Problem statement - Pull every line containing "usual" out of the listing below.

Collected material -
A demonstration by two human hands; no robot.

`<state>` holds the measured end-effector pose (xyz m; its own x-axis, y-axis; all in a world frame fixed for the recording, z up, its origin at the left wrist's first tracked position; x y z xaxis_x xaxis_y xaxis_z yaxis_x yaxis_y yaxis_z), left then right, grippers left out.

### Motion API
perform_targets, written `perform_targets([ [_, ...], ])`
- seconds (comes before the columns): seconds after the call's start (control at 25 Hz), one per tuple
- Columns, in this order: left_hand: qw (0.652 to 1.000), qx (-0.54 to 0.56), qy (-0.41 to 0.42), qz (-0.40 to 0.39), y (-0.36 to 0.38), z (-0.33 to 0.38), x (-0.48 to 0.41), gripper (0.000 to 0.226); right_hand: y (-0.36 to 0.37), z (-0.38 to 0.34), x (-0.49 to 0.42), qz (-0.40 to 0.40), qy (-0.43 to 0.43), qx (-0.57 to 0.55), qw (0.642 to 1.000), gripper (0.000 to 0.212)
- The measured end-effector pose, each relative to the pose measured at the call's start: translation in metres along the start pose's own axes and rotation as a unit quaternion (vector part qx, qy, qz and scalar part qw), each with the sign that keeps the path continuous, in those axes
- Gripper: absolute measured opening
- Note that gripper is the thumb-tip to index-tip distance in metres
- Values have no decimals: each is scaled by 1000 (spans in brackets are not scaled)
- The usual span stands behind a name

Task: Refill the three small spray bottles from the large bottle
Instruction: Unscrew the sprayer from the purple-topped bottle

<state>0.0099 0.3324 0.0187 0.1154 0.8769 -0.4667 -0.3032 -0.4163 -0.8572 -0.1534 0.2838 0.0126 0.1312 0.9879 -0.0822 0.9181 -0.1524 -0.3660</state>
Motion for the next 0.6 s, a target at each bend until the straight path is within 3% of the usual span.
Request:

Response to the exercise -
- The usual span stands behind a name
Motion for the next 0.6 s, a target at each bend until the straight path is within 3% of the usual span.

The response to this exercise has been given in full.